Integer labels in NDArrayIter

Is there a way to make NDArrayIter spit out integer labels? It always converts labels to float, and in the example below I can’t convert back as some significant digits get lost. Thanks!

from mxnet import nd
import numpy as np

X_train = np.array([1,2,3,4,5])
Y_train = np.array([1,2,3,4,5111111122])

train_data = NDArrayIter(X_train, Y_train, 2, shuffle=False)

train_data.label[0]

Output:
(‘softmax_label’,
[ 1.00000000e+00 2.00000000e+00 3.00000000e+00 4.00000000e+00
5.11111117e+09]
<NDArray 5 @cpu(0)>)

You can use mxnet ndarray instead of numpy ndarray for Y_train and get integer labels. Below is the example:

import mxnet as mx
import numpy as np


X_train = mx.nd.array([1,2,3,4,5])
Y_train = mx.nd.array([1,2,3,4,5111111122], dtype='int64')

 train_data = mx.io.NDArrayIter(X_train, Y_train, 2, shuffle=False)
 print train_data.label[0]

AFAIK, This is not possible with numpy ndarrays since the dtype for the numpy ndarray is not passed when contructing the mxnet ndarray from numpy ndarray.

Thanks, it worked! However, for some strange reason, it switched to floats again when I changed shuffle=True

This is because when shuffle is True, it doesn’t pass the dtype of the ndarray to array util. Thanks for letting us know, I have opened a MXNet issue for this. (https://github.com/apache/incubator-mxnet/issues/8430)
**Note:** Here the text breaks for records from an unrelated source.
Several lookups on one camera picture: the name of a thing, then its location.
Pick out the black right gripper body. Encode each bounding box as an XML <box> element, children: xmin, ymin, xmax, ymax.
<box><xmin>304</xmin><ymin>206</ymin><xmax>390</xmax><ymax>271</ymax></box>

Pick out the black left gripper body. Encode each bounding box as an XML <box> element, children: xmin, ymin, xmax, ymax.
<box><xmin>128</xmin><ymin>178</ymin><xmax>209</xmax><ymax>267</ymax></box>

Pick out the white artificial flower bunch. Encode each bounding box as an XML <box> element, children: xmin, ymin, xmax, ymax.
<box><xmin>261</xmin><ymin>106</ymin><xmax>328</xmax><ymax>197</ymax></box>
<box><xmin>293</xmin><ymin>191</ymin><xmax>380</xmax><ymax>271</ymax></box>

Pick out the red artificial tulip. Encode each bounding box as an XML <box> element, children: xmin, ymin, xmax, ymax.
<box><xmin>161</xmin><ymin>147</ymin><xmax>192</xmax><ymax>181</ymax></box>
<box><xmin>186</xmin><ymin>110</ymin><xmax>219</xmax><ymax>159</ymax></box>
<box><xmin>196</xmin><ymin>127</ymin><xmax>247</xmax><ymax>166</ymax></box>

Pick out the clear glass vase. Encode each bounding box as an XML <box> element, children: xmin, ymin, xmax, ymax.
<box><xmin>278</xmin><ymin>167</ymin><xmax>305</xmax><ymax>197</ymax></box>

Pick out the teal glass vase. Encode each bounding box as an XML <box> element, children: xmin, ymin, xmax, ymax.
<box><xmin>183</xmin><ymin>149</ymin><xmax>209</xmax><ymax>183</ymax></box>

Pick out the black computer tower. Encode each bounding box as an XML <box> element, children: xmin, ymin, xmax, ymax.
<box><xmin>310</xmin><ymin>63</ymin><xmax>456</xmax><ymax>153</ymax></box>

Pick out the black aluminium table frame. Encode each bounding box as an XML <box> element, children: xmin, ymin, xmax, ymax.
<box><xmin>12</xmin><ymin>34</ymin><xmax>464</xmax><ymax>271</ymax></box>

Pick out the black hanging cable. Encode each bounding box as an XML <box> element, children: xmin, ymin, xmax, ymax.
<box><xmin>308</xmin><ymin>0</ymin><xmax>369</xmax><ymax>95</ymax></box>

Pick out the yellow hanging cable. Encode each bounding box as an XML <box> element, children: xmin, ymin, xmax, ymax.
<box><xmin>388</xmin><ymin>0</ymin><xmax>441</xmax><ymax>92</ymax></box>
Thanks @anirudh2290! What do you think of this workaround:

import mxnet as mx
from mxnet.gluon.data.dataset import ArrayDataset

X_train = nd.array([[1],[2],[3],[4],[5]], dtype=‘int64’)
Y_train = nd.array([[1],[2],[3],[4],[5111111122]], dtype=‘int64’)

dl = mx.gluon.data.DataLoader(ArrayDataset(X_train, Y_train), 2, shuffle=True)

for (d1, d2) in dl:
print(d2)

Output:
[[5111111122]
[ 3]]
<NDArray 2x1 @cpu(0)>

[[1]
[4]]
<NDArray 2x1 @cpu(0)>

[[2]]
<NDArray 1x1 @cpu(0)>

@avolozin Yep, That works too! You can also use a 1D array that you used in your initial example.